> Input records
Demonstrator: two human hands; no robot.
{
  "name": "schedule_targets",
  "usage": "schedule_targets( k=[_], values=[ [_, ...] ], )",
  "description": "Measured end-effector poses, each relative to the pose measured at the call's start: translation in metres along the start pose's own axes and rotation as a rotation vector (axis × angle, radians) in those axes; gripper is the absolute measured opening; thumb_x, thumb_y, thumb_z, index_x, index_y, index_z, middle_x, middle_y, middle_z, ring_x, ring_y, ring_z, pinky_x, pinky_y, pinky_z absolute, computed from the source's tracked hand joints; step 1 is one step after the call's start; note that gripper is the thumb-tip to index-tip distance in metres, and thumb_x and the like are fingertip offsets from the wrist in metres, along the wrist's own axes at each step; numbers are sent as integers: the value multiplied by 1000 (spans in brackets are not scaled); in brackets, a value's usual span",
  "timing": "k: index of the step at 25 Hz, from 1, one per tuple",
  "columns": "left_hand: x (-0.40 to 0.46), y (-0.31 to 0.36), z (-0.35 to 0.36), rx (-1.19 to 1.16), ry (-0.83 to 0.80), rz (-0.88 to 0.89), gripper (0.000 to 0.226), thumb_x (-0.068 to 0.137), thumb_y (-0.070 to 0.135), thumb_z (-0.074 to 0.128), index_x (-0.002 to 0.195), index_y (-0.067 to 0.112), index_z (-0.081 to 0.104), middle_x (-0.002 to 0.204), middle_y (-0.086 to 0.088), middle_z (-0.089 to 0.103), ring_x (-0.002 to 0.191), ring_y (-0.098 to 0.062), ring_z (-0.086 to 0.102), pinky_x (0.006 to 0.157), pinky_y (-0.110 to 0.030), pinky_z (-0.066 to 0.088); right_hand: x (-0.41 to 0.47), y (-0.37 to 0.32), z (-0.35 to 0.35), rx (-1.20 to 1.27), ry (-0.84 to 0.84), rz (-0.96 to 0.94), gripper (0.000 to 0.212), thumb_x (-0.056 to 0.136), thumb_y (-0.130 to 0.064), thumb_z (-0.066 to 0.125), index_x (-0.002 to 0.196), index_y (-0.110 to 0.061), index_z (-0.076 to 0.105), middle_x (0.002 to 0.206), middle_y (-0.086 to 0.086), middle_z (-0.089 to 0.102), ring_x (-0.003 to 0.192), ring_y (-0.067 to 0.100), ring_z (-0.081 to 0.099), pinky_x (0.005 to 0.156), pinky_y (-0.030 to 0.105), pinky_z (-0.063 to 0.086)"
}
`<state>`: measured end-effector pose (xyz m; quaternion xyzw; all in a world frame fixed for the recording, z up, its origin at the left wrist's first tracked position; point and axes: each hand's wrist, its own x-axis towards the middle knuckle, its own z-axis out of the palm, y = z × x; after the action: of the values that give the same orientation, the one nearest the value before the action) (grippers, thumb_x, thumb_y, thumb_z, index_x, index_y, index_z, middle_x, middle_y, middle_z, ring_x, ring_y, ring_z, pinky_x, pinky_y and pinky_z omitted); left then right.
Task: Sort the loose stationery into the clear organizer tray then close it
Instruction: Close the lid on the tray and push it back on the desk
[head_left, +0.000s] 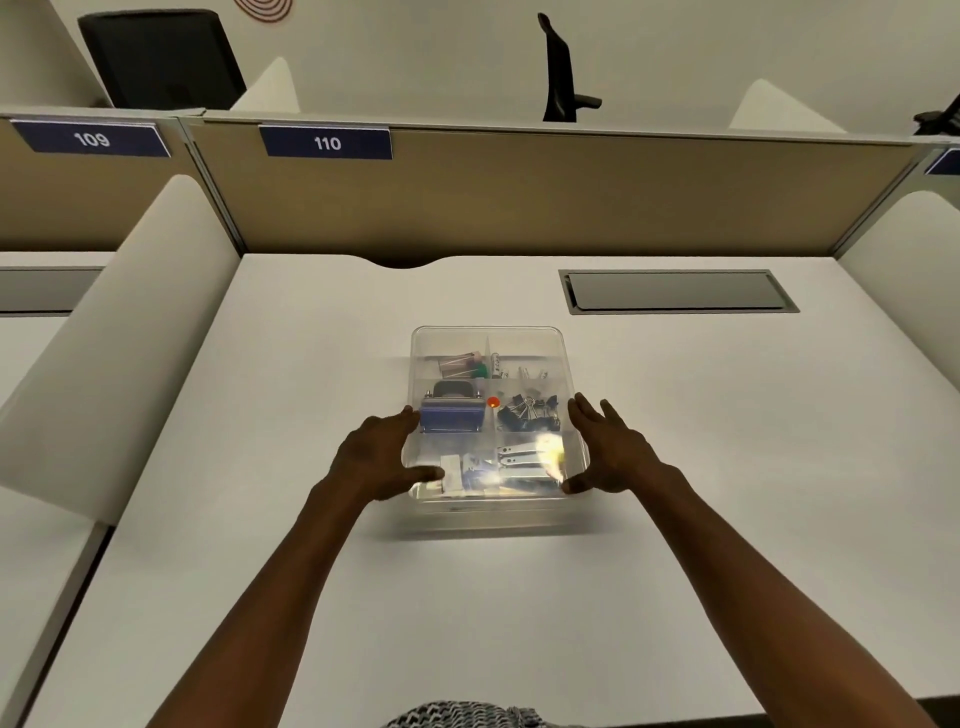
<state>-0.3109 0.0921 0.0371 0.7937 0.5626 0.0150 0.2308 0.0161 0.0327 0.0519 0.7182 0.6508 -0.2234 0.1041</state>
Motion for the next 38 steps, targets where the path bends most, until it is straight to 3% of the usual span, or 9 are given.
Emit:
schedule_targets(
  k=[3,7,11,15,18,26,33,35,38],
  values=[
    [9,3,3,-42,162,-5,64,89,51,62,143,20,48,140,-5,56,128,-26,50,102,-37,42,5,2,-4,14,-34,-6,136,65,-58,86,159,-23,-6,168,-8,-9,155,28,-7,116,57,31],
    [21,14,14,-83,364,13,46,96,35,57,134,8,56,120,-13,61,108,-31,59,86,-37,49,10,3,-6,20,-64,-9,138,63,-58,87,159,-22,-5,169,-5,-4,155,30,1,118,56,30],
    [41,26,24,27,394,-12,50,99,39,50,137,7,49,125,-14,52,108,-30,53,81,-36,50,11,4,-3,5,-46,-1,138,62,-59,87,159,-22,-4,168,-7,-5,155,29,-2,117,54,32],
    [55,33,44,-8,374,-8,67,98,45,47,152,9,29,160,-16,21,146,-34,24,114,-45,35,14,5,-2,-34,-9,-4,148,57,-64,87,158,-21,-13,167,-4,-17,154,29,-14,116,60,26],
    [60,28,53,-75,332,35,73,98,53,37,157,16,14,165,-9,0,153,-26,2,123,-46,17,21,7,-9,-28,-41,-20,157,50,-65,89,156,-20,-19,165,-3,-23,153,31,-17,116,65,19],
    [62,26,53,-53,354,40,82,91,67,29,157,24,7,165,-8,10,151,-28,13,120,-49,24,41,5,-16,-90,-115,-38,166,43,-69,89,154,-22,-24,164,-5,-25,152,32,-18,117,65,14],
    [95,38,30,98,401,-34,79,94,64,34,157,22,10,160,-18,20,128,-40,41,100,-53,39,39,2,-23,-140,-113,-27,166,42,-69,90,156,-20,-20,165,-5,-23,148,31,29,115,51,36],
    [109,38,21,150,369,-39,80,94,65,29,156,18,12,162,-16,16,132,-42,37,104,-54,36,38,1,-26,-166,-108,-30,165,42,-70,89,157,-20,-18,165,-4,-22,144,32,37,112,48,41],
    [128,35,14,230,308,19,87,91,72,16,157,16,10,165,-11,3,151,-34,7,119,-55,11,38,-1,-28,-205,-106,-33,164,42,-70,89,157,-18,-15,165,-2,-21,139,33,44,108,46,45]
  ],
)
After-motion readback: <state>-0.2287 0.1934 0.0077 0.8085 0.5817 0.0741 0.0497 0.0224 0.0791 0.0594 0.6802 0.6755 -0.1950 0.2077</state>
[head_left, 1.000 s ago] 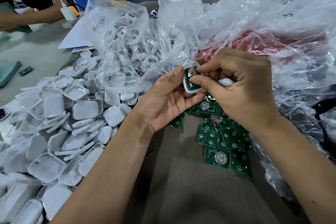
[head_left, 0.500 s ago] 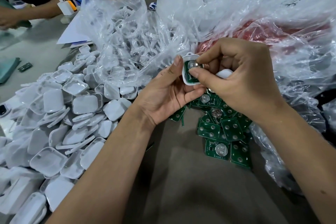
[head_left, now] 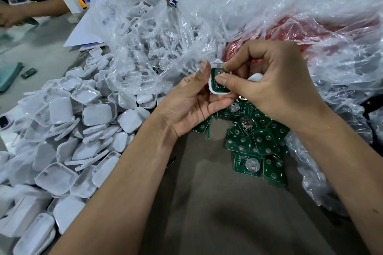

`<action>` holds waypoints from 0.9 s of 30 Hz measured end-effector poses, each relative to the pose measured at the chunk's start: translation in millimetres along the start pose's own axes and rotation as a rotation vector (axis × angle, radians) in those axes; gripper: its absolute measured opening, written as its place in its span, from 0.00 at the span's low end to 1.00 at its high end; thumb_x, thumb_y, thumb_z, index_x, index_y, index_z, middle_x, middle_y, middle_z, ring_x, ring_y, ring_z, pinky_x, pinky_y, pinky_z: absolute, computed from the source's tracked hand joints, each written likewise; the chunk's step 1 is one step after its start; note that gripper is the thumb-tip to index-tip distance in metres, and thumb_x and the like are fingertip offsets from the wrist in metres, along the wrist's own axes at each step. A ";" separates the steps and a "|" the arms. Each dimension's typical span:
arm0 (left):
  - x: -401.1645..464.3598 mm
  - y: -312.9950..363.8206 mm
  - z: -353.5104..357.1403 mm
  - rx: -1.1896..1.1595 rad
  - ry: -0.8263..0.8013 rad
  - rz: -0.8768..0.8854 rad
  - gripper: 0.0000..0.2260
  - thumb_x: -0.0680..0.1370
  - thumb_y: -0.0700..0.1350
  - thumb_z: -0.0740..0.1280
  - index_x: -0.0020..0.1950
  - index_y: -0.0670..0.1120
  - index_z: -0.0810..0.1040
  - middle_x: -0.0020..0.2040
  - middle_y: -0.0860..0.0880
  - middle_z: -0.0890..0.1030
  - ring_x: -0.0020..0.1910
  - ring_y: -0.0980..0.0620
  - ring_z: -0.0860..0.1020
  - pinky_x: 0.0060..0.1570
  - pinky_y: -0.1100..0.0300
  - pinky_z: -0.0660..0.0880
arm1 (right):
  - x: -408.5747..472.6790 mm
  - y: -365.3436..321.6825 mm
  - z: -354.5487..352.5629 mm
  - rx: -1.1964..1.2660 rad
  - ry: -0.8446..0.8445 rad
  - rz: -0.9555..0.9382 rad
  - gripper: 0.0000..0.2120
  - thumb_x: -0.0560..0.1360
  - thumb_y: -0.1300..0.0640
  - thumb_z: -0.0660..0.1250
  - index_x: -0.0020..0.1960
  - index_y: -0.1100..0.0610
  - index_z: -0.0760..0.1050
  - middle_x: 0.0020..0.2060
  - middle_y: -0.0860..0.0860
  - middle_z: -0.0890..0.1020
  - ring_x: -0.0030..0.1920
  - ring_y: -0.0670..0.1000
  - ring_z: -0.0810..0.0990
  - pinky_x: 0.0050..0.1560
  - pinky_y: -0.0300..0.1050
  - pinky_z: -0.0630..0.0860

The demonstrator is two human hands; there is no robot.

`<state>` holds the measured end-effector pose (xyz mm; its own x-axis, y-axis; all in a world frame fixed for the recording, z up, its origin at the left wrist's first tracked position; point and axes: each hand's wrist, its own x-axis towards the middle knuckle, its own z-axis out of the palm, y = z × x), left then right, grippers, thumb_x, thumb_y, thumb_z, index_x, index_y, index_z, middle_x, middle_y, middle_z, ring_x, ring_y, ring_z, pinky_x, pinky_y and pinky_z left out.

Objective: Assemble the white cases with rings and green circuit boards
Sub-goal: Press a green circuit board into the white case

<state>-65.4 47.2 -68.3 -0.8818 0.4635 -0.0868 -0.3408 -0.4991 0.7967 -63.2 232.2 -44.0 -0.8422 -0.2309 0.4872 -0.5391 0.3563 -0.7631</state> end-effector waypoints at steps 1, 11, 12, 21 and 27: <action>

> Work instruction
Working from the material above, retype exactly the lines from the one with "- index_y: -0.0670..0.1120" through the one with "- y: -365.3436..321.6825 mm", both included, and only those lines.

> Final answer
  - index_y: -0.0670..0.1120
  - index_z: -0.0810..0.1040
  - middle_x: -0.0020..0.2040
  - middle_y: -0.0860..0.0880
  - middle_z: -0.0890..0.1030
  - ring_x: -0.0020..0.1910
  - ring_y: -0.0980..0.0620
  - ring_z: -0.0860..0.1020
  - pinky_x: 0.0060..0.1570
  - pinky_y: -0.1100..0.0300
  - pinky_z: -0.0660..0.0880
arm1 (right):
  - x: -408.5747..472.6790 mm
  - y: -365.3436..321.6825 mm

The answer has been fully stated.